__What the task asks__
List the lines of this listing that hold the word "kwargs".

### Extracted information ###

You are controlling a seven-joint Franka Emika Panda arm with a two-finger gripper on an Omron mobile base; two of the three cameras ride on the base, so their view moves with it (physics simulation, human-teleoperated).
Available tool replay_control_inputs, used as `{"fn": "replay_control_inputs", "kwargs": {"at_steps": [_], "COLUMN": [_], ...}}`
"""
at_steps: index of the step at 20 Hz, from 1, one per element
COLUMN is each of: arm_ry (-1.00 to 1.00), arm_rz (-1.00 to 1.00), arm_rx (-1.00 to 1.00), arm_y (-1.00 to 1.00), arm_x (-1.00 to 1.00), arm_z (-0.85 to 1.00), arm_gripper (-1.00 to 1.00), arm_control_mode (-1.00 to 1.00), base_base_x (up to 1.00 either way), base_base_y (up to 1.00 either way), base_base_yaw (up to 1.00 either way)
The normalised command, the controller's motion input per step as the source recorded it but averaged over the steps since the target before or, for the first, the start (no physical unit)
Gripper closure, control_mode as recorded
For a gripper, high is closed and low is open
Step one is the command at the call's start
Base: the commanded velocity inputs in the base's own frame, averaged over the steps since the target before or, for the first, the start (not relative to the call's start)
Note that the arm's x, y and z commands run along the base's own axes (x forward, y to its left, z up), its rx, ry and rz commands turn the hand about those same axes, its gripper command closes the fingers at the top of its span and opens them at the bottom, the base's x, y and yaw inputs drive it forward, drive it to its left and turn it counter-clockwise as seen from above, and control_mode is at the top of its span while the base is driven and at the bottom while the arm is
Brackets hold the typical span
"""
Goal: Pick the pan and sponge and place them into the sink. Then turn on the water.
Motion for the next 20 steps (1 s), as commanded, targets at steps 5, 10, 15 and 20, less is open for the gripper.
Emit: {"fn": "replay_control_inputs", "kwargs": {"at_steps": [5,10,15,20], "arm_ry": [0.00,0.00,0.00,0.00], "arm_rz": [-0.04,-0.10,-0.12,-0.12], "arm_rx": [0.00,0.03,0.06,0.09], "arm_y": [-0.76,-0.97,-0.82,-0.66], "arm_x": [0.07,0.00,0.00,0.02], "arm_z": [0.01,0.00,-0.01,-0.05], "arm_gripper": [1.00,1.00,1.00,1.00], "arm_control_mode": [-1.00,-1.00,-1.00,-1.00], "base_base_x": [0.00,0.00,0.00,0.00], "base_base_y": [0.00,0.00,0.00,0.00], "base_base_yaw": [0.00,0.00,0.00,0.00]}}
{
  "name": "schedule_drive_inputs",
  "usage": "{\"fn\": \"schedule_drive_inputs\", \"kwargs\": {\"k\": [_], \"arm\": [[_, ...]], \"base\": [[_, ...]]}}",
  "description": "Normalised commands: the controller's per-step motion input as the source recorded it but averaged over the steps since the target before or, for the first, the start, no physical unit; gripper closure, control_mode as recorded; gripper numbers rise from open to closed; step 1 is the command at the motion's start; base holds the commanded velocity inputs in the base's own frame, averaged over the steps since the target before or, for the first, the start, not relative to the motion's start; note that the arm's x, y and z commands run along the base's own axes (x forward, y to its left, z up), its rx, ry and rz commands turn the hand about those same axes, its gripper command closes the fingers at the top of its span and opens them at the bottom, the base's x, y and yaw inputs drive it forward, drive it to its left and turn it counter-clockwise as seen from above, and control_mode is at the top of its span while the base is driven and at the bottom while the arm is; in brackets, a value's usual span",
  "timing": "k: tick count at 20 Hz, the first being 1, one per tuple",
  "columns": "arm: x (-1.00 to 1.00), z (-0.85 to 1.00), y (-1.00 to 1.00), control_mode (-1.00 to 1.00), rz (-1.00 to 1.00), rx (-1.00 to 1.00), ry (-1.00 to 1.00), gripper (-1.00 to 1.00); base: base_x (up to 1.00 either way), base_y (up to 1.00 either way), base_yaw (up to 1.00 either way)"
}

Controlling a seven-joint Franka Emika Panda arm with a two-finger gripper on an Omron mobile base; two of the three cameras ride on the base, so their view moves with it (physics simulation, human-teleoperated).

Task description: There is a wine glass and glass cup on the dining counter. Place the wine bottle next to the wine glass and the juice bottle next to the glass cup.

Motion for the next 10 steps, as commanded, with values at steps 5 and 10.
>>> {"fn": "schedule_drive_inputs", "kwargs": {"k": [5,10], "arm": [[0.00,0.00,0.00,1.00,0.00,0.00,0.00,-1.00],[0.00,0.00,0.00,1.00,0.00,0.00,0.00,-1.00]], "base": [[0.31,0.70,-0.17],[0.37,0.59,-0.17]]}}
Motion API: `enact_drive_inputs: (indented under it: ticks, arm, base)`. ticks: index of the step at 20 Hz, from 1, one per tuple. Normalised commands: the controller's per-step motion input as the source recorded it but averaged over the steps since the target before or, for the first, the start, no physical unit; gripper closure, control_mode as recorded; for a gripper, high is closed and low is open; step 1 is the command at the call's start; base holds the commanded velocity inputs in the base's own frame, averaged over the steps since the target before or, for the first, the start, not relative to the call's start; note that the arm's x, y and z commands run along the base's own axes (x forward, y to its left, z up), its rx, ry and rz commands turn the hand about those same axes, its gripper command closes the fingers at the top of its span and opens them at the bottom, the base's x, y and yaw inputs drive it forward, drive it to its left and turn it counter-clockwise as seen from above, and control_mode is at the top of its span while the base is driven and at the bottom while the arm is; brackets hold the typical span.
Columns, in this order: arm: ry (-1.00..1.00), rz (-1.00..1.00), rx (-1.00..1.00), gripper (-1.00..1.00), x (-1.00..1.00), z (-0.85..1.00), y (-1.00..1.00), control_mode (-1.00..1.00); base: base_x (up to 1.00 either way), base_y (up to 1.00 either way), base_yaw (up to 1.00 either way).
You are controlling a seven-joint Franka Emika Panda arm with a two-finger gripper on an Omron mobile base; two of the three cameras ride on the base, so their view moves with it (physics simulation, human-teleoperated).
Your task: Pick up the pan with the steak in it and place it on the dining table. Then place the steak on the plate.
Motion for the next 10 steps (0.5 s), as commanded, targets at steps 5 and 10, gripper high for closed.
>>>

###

__Response to this task__
Available tool replay_control_inputs, used as `{"fn": "replay_control_inputs", "kwargs": {"at_steps": [_], "COLUMN": [_], ...}}`
Emit: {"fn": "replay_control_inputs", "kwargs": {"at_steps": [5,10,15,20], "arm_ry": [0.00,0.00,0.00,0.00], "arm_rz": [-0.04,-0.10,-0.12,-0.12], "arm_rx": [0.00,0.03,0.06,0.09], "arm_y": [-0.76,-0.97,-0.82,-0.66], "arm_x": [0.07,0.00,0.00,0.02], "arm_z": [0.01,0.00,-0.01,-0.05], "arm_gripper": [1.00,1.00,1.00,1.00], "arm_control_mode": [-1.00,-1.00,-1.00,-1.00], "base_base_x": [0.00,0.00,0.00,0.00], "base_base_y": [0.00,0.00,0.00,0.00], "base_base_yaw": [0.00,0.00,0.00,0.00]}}
  "usage": "{\"fn\": \"schedule_drive_inputs\", \"kwargs\": {\"k\": [_], \"arm\": [[_, ...]], \"base\": [[_, ...]]}}",
>>> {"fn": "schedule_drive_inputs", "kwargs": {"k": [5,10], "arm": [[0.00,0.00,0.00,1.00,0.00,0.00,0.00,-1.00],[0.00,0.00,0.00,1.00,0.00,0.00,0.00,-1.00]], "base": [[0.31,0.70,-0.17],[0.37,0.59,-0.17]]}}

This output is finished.